(Goal of the exercise): From the entries that follow, copy exactly the lines beginning at the line holding "Please annotate the person's left hand" and continuing through the line holding "<point>43,123</point>".

(Stored data):
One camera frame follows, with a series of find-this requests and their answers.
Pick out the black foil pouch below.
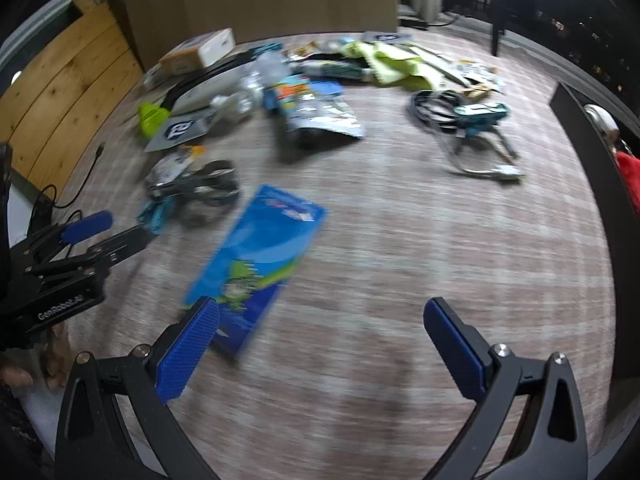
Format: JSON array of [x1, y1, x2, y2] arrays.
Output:
[[160, 55, 258, 106]]

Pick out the red item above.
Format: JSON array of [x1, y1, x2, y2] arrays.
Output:
[[615, 150, 640, 216]]

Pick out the clear plastic bag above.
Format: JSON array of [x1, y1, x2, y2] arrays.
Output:
[[210, 52, 291, 121]]

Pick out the person's left hand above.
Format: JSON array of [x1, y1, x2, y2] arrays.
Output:
[[0, 322, 71, 392]]

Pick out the orange white tissue pack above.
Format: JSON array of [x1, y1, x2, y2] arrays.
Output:
[[145, 27, 236, 92]]

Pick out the white lotion bottle blue cap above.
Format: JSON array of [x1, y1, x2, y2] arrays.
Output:
[[172, 72, 251, 113]]

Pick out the silver foil pouch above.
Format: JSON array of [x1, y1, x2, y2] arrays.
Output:
[[265, 76, 366, 151]]

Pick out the black storage container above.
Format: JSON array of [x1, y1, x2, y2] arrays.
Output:
[[549, 82, 640, 411]]

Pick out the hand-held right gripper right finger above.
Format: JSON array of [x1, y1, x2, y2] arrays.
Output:
[[423, 297, 588, 480]]

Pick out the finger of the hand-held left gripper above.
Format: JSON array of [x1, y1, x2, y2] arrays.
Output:
[[30, 225, 156, 286], [25, 210, 113, 263]]

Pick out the white paper packets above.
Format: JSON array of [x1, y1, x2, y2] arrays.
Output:
[[440, 57, 503, 95]]

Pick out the black cable bundle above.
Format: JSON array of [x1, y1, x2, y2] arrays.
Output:
[[407, 89, 471, 131]]

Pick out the teal patterned packet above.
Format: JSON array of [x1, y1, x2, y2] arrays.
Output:
[[290, 57, 373, 83]]

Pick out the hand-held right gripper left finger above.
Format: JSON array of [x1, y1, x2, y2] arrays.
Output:
[[54, 296, 221, 480]]

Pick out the thin black cable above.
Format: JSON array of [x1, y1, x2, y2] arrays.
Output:
[[30, 142, 107, 211]]

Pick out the black furniture leg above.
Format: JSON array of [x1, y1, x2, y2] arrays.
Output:
[[490, 0, 507, 57]]

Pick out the yellow green highlighter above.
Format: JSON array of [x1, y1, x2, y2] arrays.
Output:
[[137, 102, 168, 138]]

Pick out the white cable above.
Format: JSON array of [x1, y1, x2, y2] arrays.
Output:
[[440, 125, 527, 182]]

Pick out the grey sachet with round logo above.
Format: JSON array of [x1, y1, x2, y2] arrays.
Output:
[[360, 30, 416, 46], [144, 114, 213, 153]]

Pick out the wooden plank board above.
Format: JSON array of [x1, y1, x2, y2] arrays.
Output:
[[0, 0, 147, 181]]

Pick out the blue printed packet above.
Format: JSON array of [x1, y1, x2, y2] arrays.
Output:
[[182, 185, 328, 361]]

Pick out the yellow green cloth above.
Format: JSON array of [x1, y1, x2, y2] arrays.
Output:
[[340, 40, 446, 88]]

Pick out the white round item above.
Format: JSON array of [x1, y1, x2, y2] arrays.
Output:
[[584, 104, 621, 147]]

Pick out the grey window frame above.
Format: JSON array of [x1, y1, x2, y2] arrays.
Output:
[[0, 0, 101, 72]]

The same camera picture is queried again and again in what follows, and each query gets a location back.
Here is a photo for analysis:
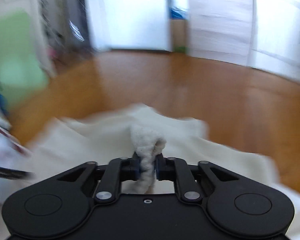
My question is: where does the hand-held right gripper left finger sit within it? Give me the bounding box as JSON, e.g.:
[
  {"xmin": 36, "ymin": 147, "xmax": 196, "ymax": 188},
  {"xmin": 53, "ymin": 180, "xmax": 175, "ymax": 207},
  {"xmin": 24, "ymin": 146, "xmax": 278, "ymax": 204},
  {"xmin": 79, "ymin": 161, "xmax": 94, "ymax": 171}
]
[{"xmin": 57, "ymin": 152, "xmax": 142, "ymax": 204}]

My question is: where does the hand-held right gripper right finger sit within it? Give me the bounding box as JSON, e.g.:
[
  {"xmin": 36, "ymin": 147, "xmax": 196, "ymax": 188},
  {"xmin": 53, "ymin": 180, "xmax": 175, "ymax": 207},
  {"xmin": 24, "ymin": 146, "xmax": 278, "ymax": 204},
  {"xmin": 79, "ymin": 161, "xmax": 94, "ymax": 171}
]
[{"xmin": 155, "ymin": 153, "xmax": 240, "ymax": 203}]

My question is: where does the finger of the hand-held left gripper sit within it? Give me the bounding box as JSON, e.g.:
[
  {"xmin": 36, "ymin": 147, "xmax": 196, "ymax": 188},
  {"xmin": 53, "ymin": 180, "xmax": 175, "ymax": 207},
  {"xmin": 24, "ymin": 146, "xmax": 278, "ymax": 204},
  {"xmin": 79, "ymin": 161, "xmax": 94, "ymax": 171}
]
[{"xmin": 0, "ymin": 165, "xmax": 36, "ymax": 180}]

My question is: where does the white fleece garment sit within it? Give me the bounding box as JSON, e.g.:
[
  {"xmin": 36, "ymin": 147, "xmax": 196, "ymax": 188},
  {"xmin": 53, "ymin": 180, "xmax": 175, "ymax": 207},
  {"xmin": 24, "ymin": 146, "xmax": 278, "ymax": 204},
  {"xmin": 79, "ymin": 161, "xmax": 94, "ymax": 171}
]
[{"xmin": 27, "ymin": 102, "xmax": 300, "ymax": 240}]

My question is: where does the cardboard box with blue label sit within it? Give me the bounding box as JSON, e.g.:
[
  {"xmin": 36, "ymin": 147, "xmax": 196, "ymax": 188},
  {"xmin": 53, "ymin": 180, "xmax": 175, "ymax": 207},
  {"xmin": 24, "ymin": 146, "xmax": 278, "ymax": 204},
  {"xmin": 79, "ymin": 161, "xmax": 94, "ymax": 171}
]
[{"xmin": 168, "ymin": 4, "xmax": 190, "ymax": 48}]

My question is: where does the white door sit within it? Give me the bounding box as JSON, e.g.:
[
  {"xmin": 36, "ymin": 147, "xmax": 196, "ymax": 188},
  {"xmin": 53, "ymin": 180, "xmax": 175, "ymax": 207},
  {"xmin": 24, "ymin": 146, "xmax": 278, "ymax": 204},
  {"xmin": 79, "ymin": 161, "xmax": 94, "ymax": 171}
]
[{"xmin": 84, "ymin": 0, "xmax": 172, "ymax": 53}]

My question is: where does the dark glass door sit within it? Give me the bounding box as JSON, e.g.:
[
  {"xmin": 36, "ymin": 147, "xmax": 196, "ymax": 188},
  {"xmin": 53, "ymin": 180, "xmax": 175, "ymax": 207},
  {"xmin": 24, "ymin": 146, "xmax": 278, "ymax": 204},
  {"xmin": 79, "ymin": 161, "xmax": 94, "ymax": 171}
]
[{"xmin": 39, "ymin": 0, "xmax": 90, "ymax": 54}]

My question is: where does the light wood wardrobe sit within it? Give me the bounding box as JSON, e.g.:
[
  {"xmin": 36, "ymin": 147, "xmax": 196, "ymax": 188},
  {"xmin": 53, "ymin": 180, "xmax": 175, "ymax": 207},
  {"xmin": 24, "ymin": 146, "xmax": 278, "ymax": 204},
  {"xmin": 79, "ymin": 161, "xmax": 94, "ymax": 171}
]
[{"xmin": 251, "ymin": 0, "xmax": 300, "ymax": 84}]

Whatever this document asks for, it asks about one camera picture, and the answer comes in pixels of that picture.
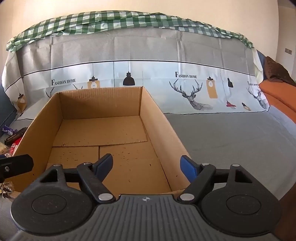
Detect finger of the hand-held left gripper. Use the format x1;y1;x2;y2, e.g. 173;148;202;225
0;154;34;184

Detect clear pale wafer packet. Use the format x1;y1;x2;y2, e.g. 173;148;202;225
0;142;11;156

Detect green checked cloth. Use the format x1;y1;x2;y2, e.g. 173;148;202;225
6;10;255;53

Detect dark brown snack bar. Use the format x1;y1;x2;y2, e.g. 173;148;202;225
5;127;28;146

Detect grey bed sheet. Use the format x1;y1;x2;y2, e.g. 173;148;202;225
0;105;296;209

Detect crumpled beige snack wrapper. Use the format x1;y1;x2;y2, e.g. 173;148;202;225
0;182;15;200

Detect deer and lamp printed cloth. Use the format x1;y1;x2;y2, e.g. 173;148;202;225
0;30;272;130

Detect cardboard box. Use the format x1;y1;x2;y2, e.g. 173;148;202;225
5;86;192;194

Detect red snack packet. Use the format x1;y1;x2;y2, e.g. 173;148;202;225
9;138;23;156

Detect blue and cream pillow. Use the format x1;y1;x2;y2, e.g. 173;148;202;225
254;49;266;82

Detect orange blanket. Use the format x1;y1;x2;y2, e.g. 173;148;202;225
258;79;296;121

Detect brown cloth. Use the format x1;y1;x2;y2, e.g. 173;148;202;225
264;56;296;88

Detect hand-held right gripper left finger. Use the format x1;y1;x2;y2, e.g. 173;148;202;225
38;153;116;205

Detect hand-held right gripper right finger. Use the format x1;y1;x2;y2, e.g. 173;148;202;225
177;155;258;205

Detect purple snack bar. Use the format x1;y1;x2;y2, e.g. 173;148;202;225
2;124;15;135

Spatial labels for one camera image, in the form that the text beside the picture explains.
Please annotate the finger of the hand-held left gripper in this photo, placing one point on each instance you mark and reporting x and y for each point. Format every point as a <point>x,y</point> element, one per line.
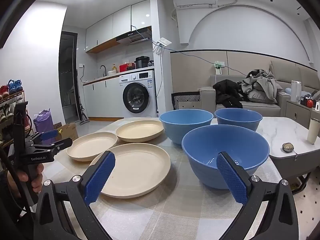
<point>50,134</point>
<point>62,143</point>

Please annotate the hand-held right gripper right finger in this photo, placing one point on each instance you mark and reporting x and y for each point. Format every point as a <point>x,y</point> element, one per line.
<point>231,177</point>

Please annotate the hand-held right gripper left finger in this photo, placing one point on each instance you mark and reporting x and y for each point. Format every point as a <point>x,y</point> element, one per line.
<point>100,177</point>

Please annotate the cream plate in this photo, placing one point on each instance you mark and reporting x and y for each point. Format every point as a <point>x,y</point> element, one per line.
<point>140,170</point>
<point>92,145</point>
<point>140,130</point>

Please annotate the large blue ribbed bowl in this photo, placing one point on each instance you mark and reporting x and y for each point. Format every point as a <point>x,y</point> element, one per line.
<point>200,142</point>

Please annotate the person's left forearm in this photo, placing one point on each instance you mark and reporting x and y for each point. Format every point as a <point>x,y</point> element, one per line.
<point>10,220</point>

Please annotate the person's left hand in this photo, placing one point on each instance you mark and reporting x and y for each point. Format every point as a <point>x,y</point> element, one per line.
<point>37,180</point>

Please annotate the purple bag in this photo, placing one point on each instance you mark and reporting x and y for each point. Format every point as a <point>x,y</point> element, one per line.
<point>43,123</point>

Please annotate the cardboard box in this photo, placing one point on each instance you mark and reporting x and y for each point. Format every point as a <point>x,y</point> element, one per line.
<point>68,130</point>

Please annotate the shoe rack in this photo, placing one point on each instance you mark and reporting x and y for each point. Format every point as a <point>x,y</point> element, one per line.
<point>10,110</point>

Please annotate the upright vacuum cleaner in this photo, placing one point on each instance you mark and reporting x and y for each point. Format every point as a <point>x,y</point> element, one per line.
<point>82,115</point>

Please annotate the red shoes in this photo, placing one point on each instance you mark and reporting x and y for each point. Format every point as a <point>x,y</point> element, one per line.
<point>3,92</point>

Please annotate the blue shoes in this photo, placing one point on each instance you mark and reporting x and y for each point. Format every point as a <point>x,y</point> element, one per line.
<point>15,86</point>

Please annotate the white lower cabinets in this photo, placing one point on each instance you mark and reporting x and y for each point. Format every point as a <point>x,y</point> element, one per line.
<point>105,97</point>

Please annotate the white cabinets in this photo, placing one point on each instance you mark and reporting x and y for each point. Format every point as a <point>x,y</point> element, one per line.
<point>112,25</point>
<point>105,97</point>

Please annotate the small round beige case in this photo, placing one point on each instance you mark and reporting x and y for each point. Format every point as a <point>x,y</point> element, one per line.
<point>287,147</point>

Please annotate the marble coffee table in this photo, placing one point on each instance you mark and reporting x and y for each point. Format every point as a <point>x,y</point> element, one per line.
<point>282,130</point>

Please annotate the grey sofa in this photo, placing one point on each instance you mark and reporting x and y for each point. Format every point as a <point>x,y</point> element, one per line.
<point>260,107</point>

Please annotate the kitchen faucet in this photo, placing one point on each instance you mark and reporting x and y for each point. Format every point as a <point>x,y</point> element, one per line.
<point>103,70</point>

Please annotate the black jacket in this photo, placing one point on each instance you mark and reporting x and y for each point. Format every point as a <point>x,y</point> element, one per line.
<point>227,92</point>

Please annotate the white washing machine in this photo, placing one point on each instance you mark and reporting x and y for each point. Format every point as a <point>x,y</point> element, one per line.
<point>137,97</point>

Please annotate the black white patterned rug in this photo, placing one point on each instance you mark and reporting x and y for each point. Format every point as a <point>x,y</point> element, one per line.
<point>186,101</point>

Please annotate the grey side cabinet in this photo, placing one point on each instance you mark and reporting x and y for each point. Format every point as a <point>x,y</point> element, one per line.
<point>297,115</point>

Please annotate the yellow bottle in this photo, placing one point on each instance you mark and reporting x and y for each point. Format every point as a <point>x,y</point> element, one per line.
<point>114,68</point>

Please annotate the cream cup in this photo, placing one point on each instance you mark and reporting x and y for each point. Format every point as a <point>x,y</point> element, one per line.
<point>313,130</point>

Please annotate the grey clothes pile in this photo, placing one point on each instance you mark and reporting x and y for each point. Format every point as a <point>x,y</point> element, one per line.
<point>262,87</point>

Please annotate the red box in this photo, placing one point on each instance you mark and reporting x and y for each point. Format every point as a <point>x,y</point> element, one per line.
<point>125,67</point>

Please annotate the red apple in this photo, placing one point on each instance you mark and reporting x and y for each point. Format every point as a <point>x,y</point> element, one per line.
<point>310,103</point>

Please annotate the white power strip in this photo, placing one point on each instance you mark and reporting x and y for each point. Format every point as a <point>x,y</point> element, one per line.
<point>218,66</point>

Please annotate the light blue pillow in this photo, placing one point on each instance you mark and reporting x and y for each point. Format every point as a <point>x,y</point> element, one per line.
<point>306,93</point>

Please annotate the black rice cooker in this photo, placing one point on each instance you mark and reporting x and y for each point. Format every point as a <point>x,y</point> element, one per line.
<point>142,62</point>

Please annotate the white upper cabinets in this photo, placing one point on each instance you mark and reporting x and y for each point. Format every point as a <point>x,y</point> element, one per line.
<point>112,25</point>

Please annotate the range hood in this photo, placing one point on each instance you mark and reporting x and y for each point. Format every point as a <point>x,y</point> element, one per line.
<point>135,36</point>

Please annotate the white router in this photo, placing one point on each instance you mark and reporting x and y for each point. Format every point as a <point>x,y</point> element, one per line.
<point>163,42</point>

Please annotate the white air conditioner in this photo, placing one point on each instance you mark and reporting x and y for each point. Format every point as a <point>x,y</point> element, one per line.
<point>195,1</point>

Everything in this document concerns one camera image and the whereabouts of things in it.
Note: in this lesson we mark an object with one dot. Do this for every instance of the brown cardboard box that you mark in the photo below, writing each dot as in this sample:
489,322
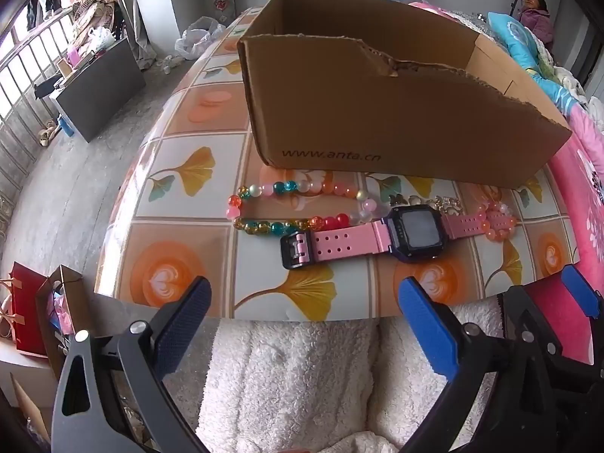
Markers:
377,118

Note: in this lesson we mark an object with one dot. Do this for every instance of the white fleece robe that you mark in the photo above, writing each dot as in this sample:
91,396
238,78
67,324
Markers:
292,377

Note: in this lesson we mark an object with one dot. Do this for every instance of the metal window railing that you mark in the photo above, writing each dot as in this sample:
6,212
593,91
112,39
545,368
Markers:
28,56

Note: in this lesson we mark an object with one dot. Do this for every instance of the red paper bag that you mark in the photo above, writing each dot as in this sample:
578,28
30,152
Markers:
26,311

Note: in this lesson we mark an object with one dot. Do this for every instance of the grey cabinet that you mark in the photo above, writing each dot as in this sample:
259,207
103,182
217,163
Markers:
104,89

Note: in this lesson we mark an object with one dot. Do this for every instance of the beige sandals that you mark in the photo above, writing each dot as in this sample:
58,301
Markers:
47,134

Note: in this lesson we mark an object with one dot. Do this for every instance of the blue printed quilt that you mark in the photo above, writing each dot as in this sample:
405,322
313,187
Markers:
514,37

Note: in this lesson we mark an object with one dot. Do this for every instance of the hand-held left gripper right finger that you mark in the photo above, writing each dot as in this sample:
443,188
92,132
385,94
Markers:
427,325

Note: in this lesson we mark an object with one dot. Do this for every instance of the grey patterned pillow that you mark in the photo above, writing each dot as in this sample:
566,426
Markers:
474,23

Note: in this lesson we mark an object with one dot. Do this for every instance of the brown paper bag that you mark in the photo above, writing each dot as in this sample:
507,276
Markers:
71,288

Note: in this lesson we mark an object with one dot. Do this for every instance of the white plastic bag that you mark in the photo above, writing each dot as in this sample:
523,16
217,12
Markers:
198,37

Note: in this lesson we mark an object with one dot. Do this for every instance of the white crumpled bedding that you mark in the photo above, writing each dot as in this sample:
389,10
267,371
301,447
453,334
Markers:
566,78

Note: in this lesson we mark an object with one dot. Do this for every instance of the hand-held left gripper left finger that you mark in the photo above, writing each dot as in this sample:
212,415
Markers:
184,321

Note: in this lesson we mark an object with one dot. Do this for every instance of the silver abacus charm with bead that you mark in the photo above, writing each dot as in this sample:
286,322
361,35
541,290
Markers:
448,203

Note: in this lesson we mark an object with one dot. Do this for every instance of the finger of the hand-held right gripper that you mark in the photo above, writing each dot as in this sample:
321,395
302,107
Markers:
516,314
580,290

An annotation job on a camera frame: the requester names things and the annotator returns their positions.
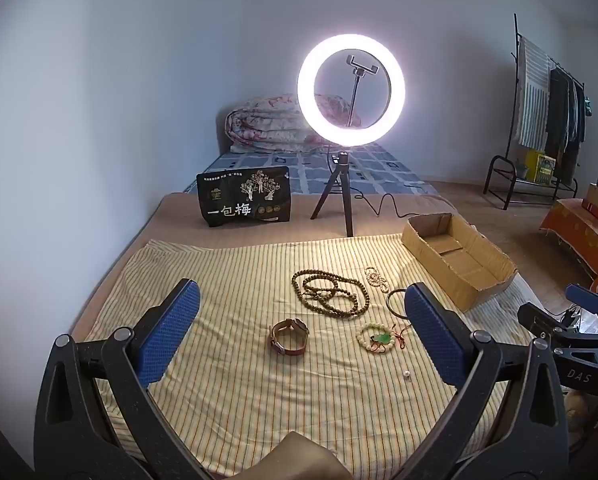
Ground cream bracelet with green pendant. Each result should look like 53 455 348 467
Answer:
356 322 415 356

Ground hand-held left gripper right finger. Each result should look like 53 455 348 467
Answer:
403 282 570 480

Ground white ring light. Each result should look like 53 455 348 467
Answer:
297 33 406 148

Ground brown strap wristwatch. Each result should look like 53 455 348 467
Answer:
269 317 311 358

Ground yellow striped cloth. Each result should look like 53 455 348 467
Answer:
84 232 555 478

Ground yellow box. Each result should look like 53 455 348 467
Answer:
525 149 557 185

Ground brown wooden bead necklace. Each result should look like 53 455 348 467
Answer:
291 269 371 317

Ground folded floral quilt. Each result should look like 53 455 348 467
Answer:
225 93 362 154

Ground black phone holder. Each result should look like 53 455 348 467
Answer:
346 54 380 129

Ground tan cloth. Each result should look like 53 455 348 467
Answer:
259 430 352 480

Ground black clothes rack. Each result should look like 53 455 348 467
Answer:
483 12 587 211

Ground black tripod stand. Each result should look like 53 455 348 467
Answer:
310 150 356 237

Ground black snack bag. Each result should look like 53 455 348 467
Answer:
196 166 292 228

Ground hanging striped cloth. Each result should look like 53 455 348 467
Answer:
515 35 552 153

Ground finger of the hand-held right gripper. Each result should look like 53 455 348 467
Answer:
565 283 598 323
517 302 575 347

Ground hanging dark clothes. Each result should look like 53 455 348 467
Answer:
546 67 587 186

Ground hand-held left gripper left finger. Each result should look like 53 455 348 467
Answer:
33 278 202 480

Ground cardboard box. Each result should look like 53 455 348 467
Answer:
401 212 519 313

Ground blue checked bed sheet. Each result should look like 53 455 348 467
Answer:
184 142 437 196

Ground black ring light cable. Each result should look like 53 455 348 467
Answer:
326 145 457 221

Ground black bangle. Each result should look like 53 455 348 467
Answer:
386 287 415 318

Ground small cream bead bracelet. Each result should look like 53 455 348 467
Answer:
364 266 390 292

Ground orange cloth covered table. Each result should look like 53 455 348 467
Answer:
538 199 598 291

(Response for this exercise):
Please annotate the person's left hand in this photo, placing one point on each instance you mark and reporting x and y for each point. Format every point as a <point>x,y</point> element, one per line.
<point>37,180</point>

Please annotate the purple bag in this photo, placing one point on each instance you mark and reporting x and y for each point. Format every point as a <point>x,y</point> element, one per line.
<point>43,123</point>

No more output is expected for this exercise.